Our current era, perhaps a later instantiation of postmodernity, is governed by the computer and its associated logics (energy as information and immaterial, discipline as debugging, control as protocol, virtue as pattern and algorithm, all marked by strategies of security and containment across dispersed fields). Galloway continues by explaining how computer protocols have cultural analogs in how decentralized societies are controlled in other, sometimes physical and visible, realms.
My point with all this, without sticking too closely to Galloway’s argument, is that this latest piece of news from Britain is the sort of thing that shows the degree to which periodization theory works. It illustrates, in pretty terrifying terms, how the stuff of dystopic fiction becomes the lifeblood of mundane policy.

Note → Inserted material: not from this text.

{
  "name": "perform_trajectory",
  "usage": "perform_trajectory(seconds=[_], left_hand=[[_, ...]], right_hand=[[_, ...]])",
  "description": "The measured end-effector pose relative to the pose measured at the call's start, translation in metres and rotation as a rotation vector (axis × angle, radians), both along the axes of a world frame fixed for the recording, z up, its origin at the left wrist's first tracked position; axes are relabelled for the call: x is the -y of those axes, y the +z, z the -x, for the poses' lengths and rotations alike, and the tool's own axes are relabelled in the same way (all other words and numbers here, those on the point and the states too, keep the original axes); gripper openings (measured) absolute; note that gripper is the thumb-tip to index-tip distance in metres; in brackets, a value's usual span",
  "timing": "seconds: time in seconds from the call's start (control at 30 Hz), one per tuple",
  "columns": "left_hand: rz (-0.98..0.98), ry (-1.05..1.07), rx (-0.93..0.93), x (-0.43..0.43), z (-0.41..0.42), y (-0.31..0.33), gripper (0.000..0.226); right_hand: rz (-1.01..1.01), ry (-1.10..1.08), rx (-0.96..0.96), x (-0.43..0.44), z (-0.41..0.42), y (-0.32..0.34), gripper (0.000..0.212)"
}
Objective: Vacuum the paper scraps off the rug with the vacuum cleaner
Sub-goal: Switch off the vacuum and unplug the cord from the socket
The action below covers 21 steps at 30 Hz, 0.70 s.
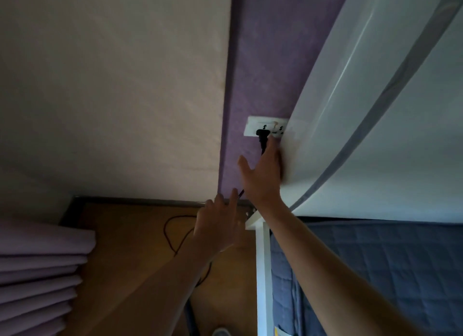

Control will at once be “invisible” (carried out by machinic code that works without moral judgment, is immaterial, and does not reveal its apparatus), decentralized (it will take place across whole nations, over shifting servers and floating IPs, under constant surveillance from intelligent humans and from pattern-spotting artificial intelligence), and still strangely, almost nostalgically centralized (there will, no doubt, be some menacing building like the Ministry of Information that will invoke physical discipline and massive presence). This is the kind of notice that cannot be buried under the glitz and dazzle of summer movie premieres, professional sports, or Presidential weddings. The future is almost here, and we hardly have the perspective, let alone vocabulary and sense of understanding, to discuss it.